Problem to solve: An exact transcription of all the records below is required, without any images.

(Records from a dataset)
*** Block opens ***
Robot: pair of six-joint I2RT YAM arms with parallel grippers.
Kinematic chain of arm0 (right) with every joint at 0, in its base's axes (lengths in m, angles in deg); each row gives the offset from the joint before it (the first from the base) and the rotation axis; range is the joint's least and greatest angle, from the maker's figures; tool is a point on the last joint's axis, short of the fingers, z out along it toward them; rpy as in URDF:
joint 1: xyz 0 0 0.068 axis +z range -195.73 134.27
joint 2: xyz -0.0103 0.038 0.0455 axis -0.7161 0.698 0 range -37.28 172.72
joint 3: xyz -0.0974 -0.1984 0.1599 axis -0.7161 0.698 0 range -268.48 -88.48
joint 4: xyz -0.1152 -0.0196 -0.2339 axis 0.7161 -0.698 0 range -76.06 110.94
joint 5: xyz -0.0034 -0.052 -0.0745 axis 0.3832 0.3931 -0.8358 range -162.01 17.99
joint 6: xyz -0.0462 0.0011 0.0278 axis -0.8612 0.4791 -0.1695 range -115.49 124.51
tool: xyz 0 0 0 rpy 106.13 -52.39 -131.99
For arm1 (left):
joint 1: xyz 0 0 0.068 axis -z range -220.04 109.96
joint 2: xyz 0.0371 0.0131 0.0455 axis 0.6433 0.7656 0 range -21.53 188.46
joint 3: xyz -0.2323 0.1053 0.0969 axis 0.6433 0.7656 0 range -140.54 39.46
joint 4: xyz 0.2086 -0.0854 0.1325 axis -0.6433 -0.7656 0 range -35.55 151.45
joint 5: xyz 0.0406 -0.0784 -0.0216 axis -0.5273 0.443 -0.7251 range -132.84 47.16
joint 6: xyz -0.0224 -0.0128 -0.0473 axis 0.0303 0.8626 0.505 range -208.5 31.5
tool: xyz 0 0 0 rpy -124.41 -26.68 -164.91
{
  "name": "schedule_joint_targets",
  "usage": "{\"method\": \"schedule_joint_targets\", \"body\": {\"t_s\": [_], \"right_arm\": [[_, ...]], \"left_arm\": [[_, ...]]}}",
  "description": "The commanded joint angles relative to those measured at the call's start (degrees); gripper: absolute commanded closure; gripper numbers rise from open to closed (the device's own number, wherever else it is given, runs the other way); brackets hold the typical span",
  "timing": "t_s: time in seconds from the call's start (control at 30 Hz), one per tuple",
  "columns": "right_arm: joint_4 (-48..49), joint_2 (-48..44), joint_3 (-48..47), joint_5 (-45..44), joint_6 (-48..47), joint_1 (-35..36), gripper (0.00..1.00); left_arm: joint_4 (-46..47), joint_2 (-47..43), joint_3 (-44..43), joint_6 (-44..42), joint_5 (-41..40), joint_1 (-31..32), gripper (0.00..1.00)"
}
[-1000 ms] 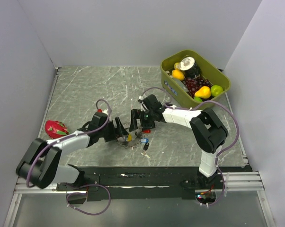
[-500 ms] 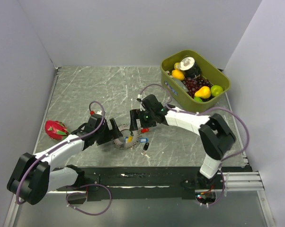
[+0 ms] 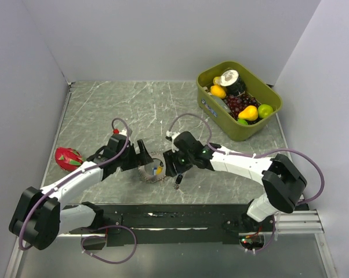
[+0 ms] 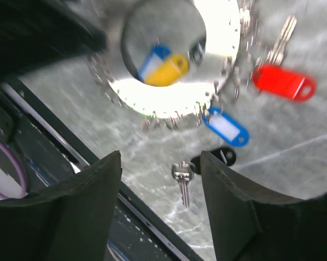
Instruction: Put the keys on the keyring
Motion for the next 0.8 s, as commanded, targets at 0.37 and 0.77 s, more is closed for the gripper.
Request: {"method": "schedule_joint_targets", "body": {"t_s": [0.37, 0.77], "right_arm": [[14.47, 2.07, 7.47, 7.71, 8.64, -2.86, 0.55], [13.43, 8.57, 4.75, 6.66, 9.44, -3.48, 0.6]], "left_arm": [[4.21, 2.73, -3.0, -1.63, 4.16, 0.35, 0.02], [4.38, 2.47, -2.73, -1.9, 4.42, 0.44, 0.02]]}}
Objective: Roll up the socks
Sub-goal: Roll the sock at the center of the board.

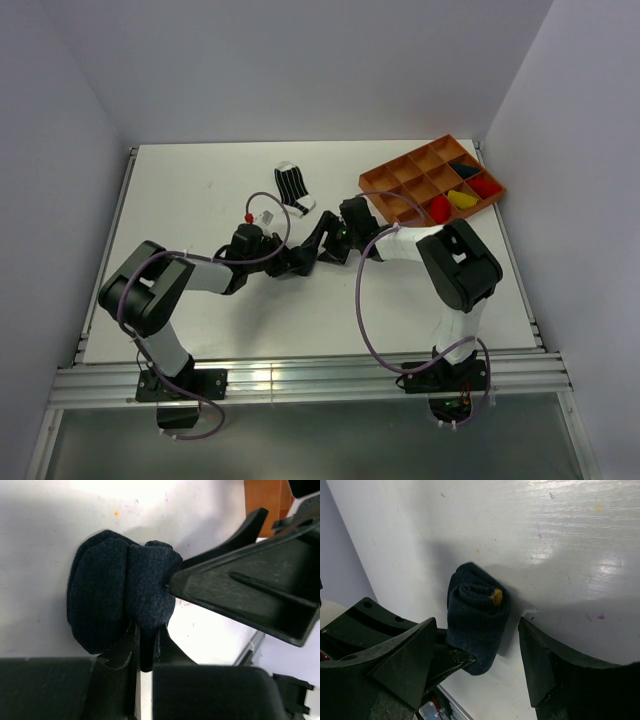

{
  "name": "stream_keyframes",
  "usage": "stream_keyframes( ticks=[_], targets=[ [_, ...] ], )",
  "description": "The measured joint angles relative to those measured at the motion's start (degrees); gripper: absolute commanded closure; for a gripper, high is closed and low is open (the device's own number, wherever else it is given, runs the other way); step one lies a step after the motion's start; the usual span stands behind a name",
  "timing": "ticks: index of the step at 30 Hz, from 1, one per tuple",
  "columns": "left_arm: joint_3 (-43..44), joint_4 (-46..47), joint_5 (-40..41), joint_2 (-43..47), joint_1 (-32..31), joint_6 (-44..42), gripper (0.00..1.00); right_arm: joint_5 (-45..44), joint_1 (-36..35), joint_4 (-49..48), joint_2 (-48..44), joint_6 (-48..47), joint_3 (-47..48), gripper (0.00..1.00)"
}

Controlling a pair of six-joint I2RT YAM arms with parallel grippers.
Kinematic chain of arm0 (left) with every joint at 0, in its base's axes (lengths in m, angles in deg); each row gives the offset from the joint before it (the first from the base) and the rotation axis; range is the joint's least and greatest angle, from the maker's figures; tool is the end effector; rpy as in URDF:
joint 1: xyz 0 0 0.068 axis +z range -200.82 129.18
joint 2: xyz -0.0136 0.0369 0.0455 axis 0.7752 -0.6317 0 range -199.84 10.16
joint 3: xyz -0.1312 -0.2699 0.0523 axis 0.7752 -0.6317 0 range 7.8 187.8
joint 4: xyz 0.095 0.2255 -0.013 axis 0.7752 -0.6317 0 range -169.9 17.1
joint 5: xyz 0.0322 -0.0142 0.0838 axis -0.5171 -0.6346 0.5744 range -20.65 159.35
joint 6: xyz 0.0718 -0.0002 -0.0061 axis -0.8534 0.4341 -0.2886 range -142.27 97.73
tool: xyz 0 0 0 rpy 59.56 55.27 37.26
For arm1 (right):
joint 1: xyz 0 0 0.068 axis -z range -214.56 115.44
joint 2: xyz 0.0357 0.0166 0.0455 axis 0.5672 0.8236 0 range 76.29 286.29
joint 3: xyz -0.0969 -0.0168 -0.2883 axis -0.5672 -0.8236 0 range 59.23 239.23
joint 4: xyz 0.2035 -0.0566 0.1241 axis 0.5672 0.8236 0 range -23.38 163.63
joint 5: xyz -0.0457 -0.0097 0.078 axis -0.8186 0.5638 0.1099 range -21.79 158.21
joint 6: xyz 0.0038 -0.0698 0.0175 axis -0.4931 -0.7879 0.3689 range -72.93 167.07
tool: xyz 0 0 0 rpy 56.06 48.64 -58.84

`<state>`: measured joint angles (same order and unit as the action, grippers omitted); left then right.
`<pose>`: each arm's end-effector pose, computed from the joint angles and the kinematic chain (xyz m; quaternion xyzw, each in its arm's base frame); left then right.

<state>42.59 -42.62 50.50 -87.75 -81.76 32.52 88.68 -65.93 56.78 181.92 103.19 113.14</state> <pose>0.2702 -0.1846 0.1611 -0.1024 0.8638 -0.4264 0.2481 0.3174 0.2180 0.1714 0.1218 0.8932 0.3947 0.1777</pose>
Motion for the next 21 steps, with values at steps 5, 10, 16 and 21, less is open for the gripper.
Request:
stream_keyframes(
  ticks=[5, 10, 16, 21],
  targets=[
    [0.2, 1.6, -2.3, -1.5, 0.0, 0.6, 0.99, -0.6, -0.3, 1.0, 1.0, -0.1, 1.3, 0.29],
    [0.9, 1.2, -2.7, -2.0, 0.0, 0.4, 0.99, -2.0, -0.6, 4.5, 2.5, -0.6, 4.2, 0.44],
    [2.5, -1.4, -1.6, -2.1, -0.6, -0.5, 0.93, -3.8, -0.8, 10.2, 4.1, -1.9, 7.6, 0.93],
    [3.3, -5.6, 4.3, 0.2, -3.1, -3.5, 0.62, -4.5, -0.9, 13.2, 4.1, -3.2, 9.2, 1.00]
  ],
)
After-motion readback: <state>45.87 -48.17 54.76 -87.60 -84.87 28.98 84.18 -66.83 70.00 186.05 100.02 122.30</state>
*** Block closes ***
Exercise solution:
Robot: pair of six-joint I2RT YAM arms with parallel grippers.
Kinematic chain of arm0 (right) with every joint at 0, in its base's axes (lengths in m, angles in deg); each row gives the offset from the joint before it (the first from the base) and the rotation axis; range is the joint's least and greatest angle, from the maker's figures; tool is a point on the last joint's axis, short of the fingers, z out along it toward them; rpy as in URDF:
joint 1: xyz 0 0 0.068 axis +z range -195.73 134.27
joint 2: xyz -0.0103 0.038 0.0455 axis -0.7161 0.698 0 range -37.28 172.72
joint 3: xyz -0.0974 -0.1984 0.1599 axis -0.7161 0.698 0 range -268.48 -88.48
joint 4: xyz -0.1152 -0.0196 -0.2339 axis 0.7161 -0.698 0 range -76.06 110.94
joint 5: xyz -0.0034 -0.052 -0.0745 axis 0.3832 0.3931 -0.8358 range -162.01 17.99
joint 6: xyz -0.0462 0.0011 0.0278 axis -0.8612 0.4791 -0.1695 range -115.49 124.51
tool: xyz 0 0 0 rpy 106.13 -52.39 -131.99
For arm1 (left):
joint 1: xyz 0 0 0.068 axis -z range -220.04 109.96
joint 2: xyz 0.0371 0.0131 0.0455 axis 0.6433 0.7656 0 range -21.53 188.46
joint 3: xyz -0.2323 0.1053 0.0969 axis 0.6433 0.7656 0 range -140.54 39.46
joint 4: xyz 0.2086 -0.0854 0.1325 axis -0.6433 -0.7656 0 range -35.55 151.45
joint 5: xyz 0.0406 -0.0784 -0.0216 axis -0.5273 0.443 -0.7251 range -132.84 47.16
joint 6: xyz -0.0224 -0.0128 -0.0473 axis 0.0303 0.8626 0.505 range -208.5 31.5
tool: xyz 0 0 0 rpy -124.41 -26.68 -164.91
{
  "name": "schedule_joint_targets",
  "usage": "{\"method\": \"schedule_joint_targets\", \"body\": {\"t_s\": [_], \"right_arm\": [[_, ...]], \"left_arm\": [[_, ...]]}}",
  "description": "The commanded joint angles relative to those measured at the call's start (degrees); gripper: absolute commanded closure; gripper numbers rise from open to closed (the device's own number, wherever else it is given, runs the other way); brackets hold the typical span",
  "timing": "t_s: time in seconds from the call's start (control at 30 Hz), one per tuple",
  "columns": "right_arm: joint_4 (-48..49), joint_2 (-48..44), joint_3 (-48..47), joint_5 (-45..44), joint_6 (-48..47), joint_1 (-35..36), gripper (0.00..1.00); left_arm: joint_4 (-46..47), joint_2 (-47..43), joint_3 (-44..43), joint_6 (-44..42), joint_5 (-41..40), joint_1 (-31..32), gripper (0.00..1.00)"
}
[-1000 ms] 
[-500 ms] 
[+0 ms] 
[+0 ms] 
Instruction: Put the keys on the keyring
Motion for the next 0.8 s, as commanded, targets at 0.37 and 0.77 s, more is closed for the gripper.
Request: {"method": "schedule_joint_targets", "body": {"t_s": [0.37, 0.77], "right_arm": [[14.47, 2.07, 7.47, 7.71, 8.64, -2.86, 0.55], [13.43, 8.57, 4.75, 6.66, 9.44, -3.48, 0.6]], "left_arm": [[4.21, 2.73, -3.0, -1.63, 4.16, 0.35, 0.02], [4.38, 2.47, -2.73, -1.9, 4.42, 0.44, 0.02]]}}
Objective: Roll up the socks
Sub-goal: Roll the sock at the center of the board.


{
  "name": "stream_keyframes",
  "usage": "stream_keyframes( ticks=[_], targets=[ [_, ...] ], )",
  "description": "The measured joint angles relative to those measured at the motion's start (degrees); gripper: absolute commanded closure; for a gripper, high is closed and low is open (the device's own number, wherever else it is given, runs the other way); step one lies a step after the motion's start; the usual span stands behind a name",
  "timing": "ticks: index of the step at 30 Hz, from 1, one per tuple",
  "columns": "left_arm: joint_3 (-43..44), joint_4 (-46..47), joint_5 (-40..41), joint_2 (-43..47), joint_1 (-32..31), joint_6 (-44..42), gripper (0.00..1.00); right_arm: joint_5 (-45..44), joint_1 (-36..35), joint_4 (-49..48), joint_2 (-48..44), joint_6 (-48..47), joint_3 (-47..48), gripper (0.00..1.00)"
}

Controlling a pair of six-joint I2RT YAM arms with parallel grippers.
Kinematic chain of arm0 (left) with every joint at 0, in its base's axes (lengths in m, angles in deg); each row gives the offset from the joint before it (the first from the base) and the rotation axis; range is the joint's least and greatest angle, from the maker's figures; tool is the end effector; rpy as in URDF:
joint 1: xyz 0 0 0.068 axis +z range -200.82 129.18
joint 2: xyz -0.0136 0.0369 0.0455 axis 0.7752 -0.6317 0 range -199.84 10.16
joint 3: xyz -0.1312 -0.2699 0.0523 axis 0.7752 -0.6317 0 range 7.8 187.8
joint 4: xyz 0.095 0.2255 -0.013 axis 0.7752 -0.6317 0 range -169.9 17.1
joint 5: xyz 0.0322 -0.0142 0.0838 axis -0.5171 -0.6346 0.5744 range -20.65 159.35
joint 6: xyz 0.0718 -0.0002 -0.0061 axis -0.8534 0.4341 -0.2886 range -142.27 97.73
tool: xyz 0 0 0 rpy 59.56 55.27 37.26
For arm1 (right):
joint 1: xyz 0 0 0.068 axis -z range -214.56 115.44
joint 2: xyz 0.0357 0.0166 0.0455 axis 0.5672 0.8236 0 range 76.29 286.29
joint 3: xyz -0.0969 -0.0168 -0.2883 axis -0.5672 -0.8236 0 range 59.23 239.23
joint 4: xyz 0.2035 -0.0566 0.1241 axis 0.5672 0.8236 0 range -23.38 163.63
joint 5: xyz -0.0457 -0.0097 0.078 axis -0.8186 0.5638 0.1099 range -21.79 158.21
joint 6: xyz 0.0038 -0.0698 0.0175 axis -0.4931 -0.7879 0.3689 range -72.93 167.07
tool: xyz 0 0 0 rpy 56.06 48.64 -58.84

`<state>`: measured joint angles (same order and unit as the action, grippers omitted); left then right.
`<pose>`: each arm's end-effector pose, computed from the joint angles and the kinematic chain (xyz m; quaternion xyzw, each in its arm's base frame); left then right.

<state>42.59 -42.62 50.50 -87.75 -81.76 32.52 88.68 -65.93 56.78 181.92 103.19 113.14</state> <pose>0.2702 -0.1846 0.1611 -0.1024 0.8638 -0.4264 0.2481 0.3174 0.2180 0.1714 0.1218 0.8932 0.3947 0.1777</pose>
Motion for the next 21 steps, with values at steps 5, 10, 16 and 21, less is open for the gripper.
Request:
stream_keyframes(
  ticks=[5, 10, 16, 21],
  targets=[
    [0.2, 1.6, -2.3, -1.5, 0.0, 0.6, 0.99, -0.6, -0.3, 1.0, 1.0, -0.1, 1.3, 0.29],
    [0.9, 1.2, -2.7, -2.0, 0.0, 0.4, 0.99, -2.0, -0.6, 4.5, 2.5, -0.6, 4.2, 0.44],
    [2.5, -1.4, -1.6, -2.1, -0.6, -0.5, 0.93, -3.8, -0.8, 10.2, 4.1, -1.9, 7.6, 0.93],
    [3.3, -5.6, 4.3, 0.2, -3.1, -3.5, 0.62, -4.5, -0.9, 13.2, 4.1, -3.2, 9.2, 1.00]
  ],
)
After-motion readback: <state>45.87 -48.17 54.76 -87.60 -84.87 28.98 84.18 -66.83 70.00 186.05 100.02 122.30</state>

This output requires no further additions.